A daunting slope outside Ashkelon’s northern gate would have dissuaded many an attacker bent on conquest. At bottom center (where the people are clustered) are the excavated rooms of the sanctuary of the silver calf.

The approximately 40-degree slope is not a natural feature but rather an artificial earthwork that was the base of an enormous fortification system throughout much of Ashkelon’s history. The ramparts date to Middle Bronze II (2000–1550 B.C.) and were rebuilt four times in that period alone. The earliest layer of the slope was capped with mudbricks. The later three were capped with rows of rough field stones; tamped earth or mud plaster, about 4 inches thick, covered the stones and gave the slope a smooth exterior surface.

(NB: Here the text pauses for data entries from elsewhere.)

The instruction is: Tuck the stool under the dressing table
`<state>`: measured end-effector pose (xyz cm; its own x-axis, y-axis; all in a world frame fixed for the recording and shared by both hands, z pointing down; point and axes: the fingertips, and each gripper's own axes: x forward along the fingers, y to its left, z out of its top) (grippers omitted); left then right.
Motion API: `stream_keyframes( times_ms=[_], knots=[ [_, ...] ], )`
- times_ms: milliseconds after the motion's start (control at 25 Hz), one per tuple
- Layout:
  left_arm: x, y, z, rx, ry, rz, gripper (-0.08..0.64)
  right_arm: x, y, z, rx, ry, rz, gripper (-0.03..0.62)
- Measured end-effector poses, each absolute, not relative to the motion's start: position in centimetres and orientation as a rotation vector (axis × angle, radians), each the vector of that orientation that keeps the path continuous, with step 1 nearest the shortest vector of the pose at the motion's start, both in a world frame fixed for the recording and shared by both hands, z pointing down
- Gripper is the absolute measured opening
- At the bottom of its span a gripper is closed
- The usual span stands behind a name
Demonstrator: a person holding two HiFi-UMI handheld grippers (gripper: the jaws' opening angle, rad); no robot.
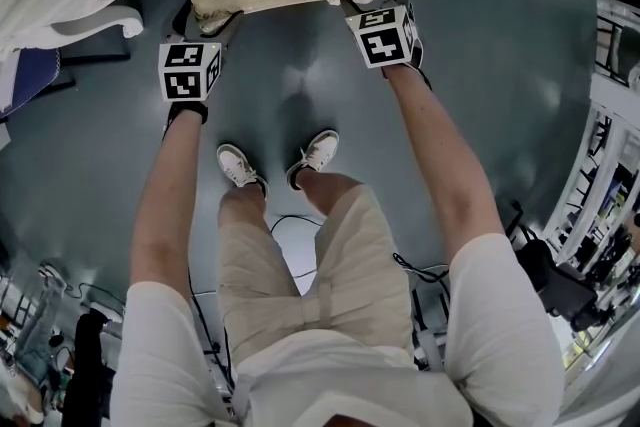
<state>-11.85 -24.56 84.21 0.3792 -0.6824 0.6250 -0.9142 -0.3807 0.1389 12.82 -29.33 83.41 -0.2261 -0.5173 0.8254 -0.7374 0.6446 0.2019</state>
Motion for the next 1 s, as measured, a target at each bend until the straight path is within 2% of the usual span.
stream_keyframes(
  times_ms=[1000],
  knots=[
    [-13.0,-29.5,84.4,2.181,-1.398,0.609,0.439,11.7,-34.4,83.4,1.022,-1.908,0.272,0.291]
  ],
)
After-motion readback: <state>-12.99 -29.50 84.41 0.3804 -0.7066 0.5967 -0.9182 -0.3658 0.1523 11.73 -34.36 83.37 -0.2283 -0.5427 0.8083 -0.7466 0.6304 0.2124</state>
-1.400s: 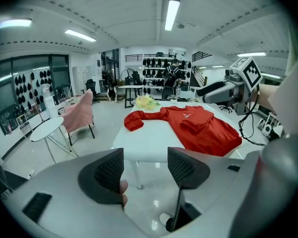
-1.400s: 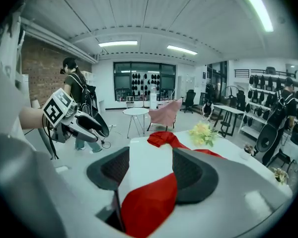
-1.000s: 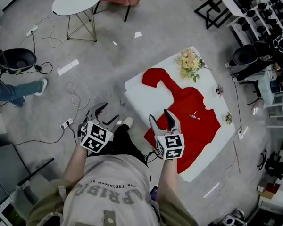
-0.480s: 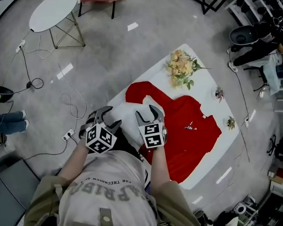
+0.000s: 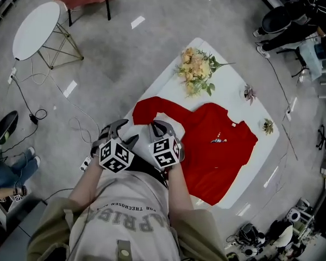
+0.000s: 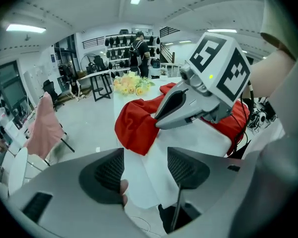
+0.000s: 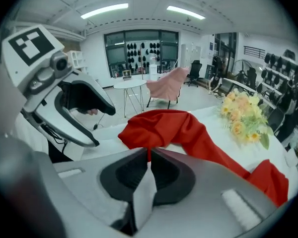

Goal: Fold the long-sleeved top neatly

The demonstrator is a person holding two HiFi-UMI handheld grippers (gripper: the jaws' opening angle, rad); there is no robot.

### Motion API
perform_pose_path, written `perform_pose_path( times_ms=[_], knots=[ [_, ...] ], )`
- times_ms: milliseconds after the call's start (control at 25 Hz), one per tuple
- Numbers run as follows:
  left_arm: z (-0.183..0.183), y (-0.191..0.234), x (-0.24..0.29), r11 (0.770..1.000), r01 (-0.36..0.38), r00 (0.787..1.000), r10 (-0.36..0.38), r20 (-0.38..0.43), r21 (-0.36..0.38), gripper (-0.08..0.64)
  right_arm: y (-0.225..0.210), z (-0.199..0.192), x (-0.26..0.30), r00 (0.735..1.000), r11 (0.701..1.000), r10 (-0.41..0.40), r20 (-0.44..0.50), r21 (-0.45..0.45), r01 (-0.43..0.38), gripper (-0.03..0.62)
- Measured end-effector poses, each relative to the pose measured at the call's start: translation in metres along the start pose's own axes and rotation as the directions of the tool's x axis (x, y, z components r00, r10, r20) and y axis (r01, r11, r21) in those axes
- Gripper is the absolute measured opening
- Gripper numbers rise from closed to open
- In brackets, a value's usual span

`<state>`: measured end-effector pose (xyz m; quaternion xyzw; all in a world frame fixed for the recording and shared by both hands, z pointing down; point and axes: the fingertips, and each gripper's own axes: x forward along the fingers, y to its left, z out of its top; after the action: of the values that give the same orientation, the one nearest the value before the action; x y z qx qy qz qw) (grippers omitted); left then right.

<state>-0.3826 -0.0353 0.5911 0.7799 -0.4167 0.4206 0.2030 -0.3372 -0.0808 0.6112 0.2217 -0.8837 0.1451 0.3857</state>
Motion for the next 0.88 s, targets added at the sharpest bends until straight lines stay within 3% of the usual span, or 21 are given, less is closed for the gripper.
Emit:
perform_pose_path(
  times_ms=[240, 440, 560, 640, 760, 880],
  knots=[
    [0.013, -0.009, 0.005, 0.979, 0.130, 0.990, -0.136, 0.028, 0.154, 0.278, 0.015, 0.014, -0.053, 0.994, 0.989, -0.026, 0.105, 0.146, 0.010, 0.018],
    [0.024, -0.040, -0.006, 0.923, 0.260, 0.954, -0.291, 0.073, 0.283, 0.278, 0.038, 0.022, -0.095, 0.979, 0.954, -0.083, 0.184, 0.300, 0.024, 0.018],
    [0.028, -0.057, -0.016, 0.897, 0.282, 0.933, -0.339, 0.118, 0.341, 0.274, 0.051, 0.023, -0.113, 0.973, 0.938, -0.135, 0.189, 0.342, 0.064, 0.018],
    [0.031, -0.066, -0.026, 0.876, 0.275, 0.921, -0.359, 0.153, 0.397, 0.236, 0.059, 0.021, -0.126, 0.965, 0.921, -0.164, 0.203, 0.383, 0.076, 0.018],
    [0.041, -0.079, -0.044, 0.837, 0.283, 0.884, -0.417, 0.212, 0.468, 0.126, 0.061, 0.011, -0.145, 0.948, 0.888, -0.242, 0.205, 0.440, 0.132, 0.018],
    [0.051, -0.095, -0.065, 0.788, 0.385, 0.818, -0.532, 0.218, 0.481, 0.069, 0.057, -0.007, -0.165, 0.913, 0.839, -0.359, 0.192, 0.496, 0.226, 0.018]
  ],
)
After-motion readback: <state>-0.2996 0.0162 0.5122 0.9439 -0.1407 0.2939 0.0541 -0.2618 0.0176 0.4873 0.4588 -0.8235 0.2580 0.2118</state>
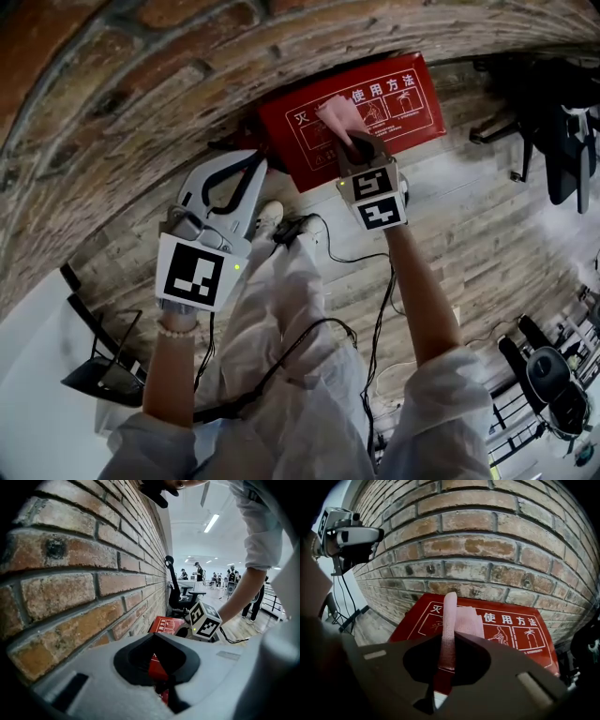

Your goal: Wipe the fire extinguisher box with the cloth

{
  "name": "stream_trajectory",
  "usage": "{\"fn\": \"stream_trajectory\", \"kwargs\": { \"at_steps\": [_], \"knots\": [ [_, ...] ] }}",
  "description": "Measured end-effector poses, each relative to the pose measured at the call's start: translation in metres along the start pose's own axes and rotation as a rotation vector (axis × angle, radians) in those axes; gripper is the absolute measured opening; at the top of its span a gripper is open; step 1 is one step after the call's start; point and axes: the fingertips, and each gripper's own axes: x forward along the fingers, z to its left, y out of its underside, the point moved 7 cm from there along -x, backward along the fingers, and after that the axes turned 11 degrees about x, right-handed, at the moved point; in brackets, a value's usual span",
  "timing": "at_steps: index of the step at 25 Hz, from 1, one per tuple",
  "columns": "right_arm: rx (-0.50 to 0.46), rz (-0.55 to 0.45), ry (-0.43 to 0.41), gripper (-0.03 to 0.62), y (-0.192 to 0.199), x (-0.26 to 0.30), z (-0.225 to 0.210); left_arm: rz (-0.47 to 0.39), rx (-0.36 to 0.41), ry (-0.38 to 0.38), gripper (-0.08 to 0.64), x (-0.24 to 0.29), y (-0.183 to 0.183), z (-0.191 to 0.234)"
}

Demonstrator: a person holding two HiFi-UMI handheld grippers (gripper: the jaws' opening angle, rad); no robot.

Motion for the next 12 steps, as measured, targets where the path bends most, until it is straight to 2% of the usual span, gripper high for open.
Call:
{"fn": "stream_trajectory", "kwargs": {
  "at_steps": [12],
  "knots": [
    [-0.043, -0.002, -0.112, 0.02, -0.002, 0.016, 0.066, 0.006, -0.004, -0.012, -0.002, -0.013, 0.011, 0.007]
  ]
}}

Abutting the Mediterranean Sea in modern-day Israel, Ashkelon was a center, in turn, of Canaanite, Philistine, Phoenician, Roman, Byzantine and Islamic cultures. It was a member of the Philistine pentapolis, or league of five cities, and appears frequently in the Bible. Samson killed 30 men there in a rage (Judges 14:19); David, after he heard of the deaths of Saul and Jonathan, cried, “Publish it not in the streets of Ashkelon” (2 Samuel 1:20); and Zephaniah predicted that “Ashkelon shall become a desolation” (Zephaniah 2:4).

The excavations here are casting new light on Canaanite and early Israelite religious practices and are helping solve one of the most controversial issues in Biblical archaeology: When did the Philistines arrive on the shores of Canaan?